Examine each line of the data. Copy the line if it includes the word "positions".
___
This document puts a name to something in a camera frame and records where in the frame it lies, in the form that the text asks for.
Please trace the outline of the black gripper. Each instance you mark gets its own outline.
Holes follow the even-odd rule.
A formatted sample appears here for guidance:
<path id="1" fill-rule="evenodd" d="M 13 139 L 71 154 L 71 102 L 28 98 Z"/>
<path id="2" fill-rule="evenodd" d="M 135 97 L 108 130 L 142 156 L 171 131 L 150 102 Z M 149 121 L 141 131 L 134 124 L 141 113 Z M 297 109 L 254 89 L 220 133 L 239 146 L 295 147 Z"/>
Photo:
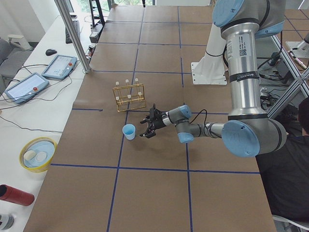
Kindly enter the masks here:
<path id="1" fill-rule="evenodd" d="M 155 120 L 151 120 L 150 116 L 146 116 L 142 121 L 140 121 L 141 124 L 148 124 L 146 132 L 141 133 L 140 137 L 152 138 L 153 136 L 155 136 L 156 129 L 160 129 L 166 126 L 166 124 L 164 124 L 163 122 L 163 119 L 165 119 L 168 115 L 158 109 L 156 109 L 156 112 L 157 118 Z"/>

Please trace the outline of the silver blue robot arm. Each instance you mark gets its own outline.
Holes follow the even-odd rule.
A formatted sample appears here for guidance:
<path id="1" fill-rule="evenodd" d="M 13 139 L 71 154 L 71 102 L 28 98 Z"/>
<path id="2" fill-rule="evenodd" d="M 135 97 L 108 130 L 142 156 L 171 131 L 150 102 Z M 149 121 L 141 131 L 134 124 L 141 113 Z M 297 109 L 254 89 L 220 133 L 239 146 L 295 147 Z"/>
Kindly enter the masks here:
<path id="1" fill-rule="evenodd" d="M 219 0 L 212 21 L 226 41 L 232 110 L 226 123 L 195 124 L 183 105 L 167 112 L 155 107 L 143 120 L 148 127 L 143 137 L 174 125 L 181 143 L 196 137 L 221 138 L 225 147 L 239 157 L 255 157 L 283 147 L 283 125 L 268 118 L 262 109 L 255 39 L 276 35 L 283 29 L 286 2 L 283 0 Z"/>

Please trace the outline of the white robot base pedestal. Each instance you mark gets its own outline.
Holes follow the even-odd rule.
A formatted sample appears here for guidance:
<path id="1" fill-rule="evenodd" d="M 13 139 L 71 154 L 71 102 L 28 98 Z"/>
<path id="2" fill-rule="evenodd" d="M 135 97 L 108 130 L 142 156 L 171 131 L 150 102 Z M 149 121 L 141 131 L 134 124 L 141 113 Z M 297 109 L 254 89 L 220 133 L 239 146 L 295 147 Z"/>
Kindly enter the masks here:
<path id="1" fill-rule="evenodd" d="M 204 57 L 191 63 L 194 85 L 226 85 L 223 54 L 226 40 L 221 37 L 221 29 L 212 24 Z"/>

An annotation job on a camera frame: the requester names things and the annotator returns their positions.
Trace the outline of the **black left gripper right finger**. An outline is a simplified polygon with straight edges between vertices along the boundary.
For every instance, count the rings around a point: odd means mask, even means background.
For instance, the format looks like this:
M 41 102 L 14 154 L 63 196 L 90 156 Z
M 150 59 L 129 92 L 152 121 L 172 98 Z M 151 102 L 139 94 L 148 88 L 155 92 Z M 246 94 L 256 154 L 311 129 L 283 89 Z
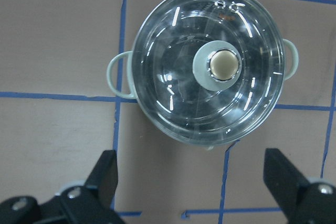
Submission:
M 335 223 L 335 185 L 305 177 L 277 148 L 267 148 L 263 180 L 288 223 Z

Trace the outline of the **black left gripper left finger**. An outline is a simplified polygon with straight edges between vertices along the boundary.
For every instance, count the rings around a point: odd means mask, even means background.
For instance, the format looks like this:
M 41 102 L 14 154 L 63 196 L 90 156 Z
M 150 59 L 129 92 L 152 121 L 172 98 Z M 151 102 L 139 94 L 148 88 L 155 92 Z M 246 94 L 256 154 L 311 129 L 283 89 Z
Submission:
M 43 204 L 26 195 L 1 202 L 1 223 L 123 223 L 110 208 L 117 185 L 116 151 L 103 151 L 83 185 L 70 186 Z

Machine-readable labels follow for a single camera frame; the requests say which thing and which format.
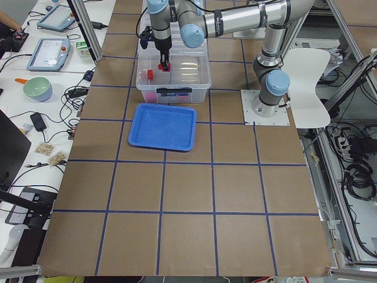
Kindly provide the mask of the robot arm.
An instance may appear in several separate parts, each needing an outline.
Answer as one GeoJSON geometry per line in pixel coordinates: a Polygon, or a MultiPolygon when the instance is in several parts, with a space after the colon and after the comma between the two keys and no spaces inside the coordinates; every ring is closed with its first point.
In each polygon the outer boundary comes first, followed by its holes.
{"type": "Polygon", "coordinates": [[[312,5],[313,1],[249,1],[243,6],[201,14],[193,1],[147,1],[151,24],[138,37],[142,48],[154,42],[160,52],[161,69],[169,71],[172,22],[178,22],[181,39],[188,48],[199,47],[206,38],[265,28],[261,52],[253,63],[262,89],[253,100],[252,109],[260,117],[272,117],[290,86],[289,76],[280,68],[286,30],[306,15],[312,5]]]}

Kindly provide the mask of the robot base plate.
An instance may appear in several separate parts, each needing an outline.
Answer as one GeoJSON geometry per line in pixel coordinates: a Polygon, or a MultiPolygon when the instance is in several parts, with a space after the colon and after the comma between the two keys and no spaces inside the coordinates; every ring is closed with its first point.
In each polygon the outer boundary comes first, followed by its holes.
{"type": "Polygon", "coordinates": [[[247,126],[290,126],[283,97],[276,106],[259,100],[260,90],[241,90],[244,123],[247,126]]]}

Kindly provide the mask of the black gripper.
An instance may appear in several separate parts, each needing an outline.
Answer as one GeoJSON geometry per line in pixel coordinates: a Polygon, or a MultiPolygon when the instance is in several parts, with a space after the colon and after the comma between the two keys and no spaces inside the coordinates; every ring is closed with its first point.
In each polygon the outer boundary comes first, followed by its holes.
{"type": "Polygon", "coordinates": [[[141,48],[146,50],[148,43],[154,42],[155,48],[161,52],[160,64],[164,65],[165,71],[170,71],[169,51],[172,47],[171,33],[168,32],[167,35],[162,35],[157,38],[154,36],[153,31],[151,26],[146,26],[144,31],[139,35],[141,48]]]}

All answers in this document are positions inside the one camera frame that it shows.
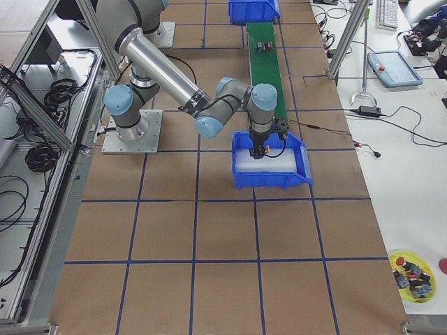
___
| Response to the task |
An annotation job on a camera frame: the requester names things and the annotator returns their positions.
All answers in this document are positions inside the one camera frame that it shows.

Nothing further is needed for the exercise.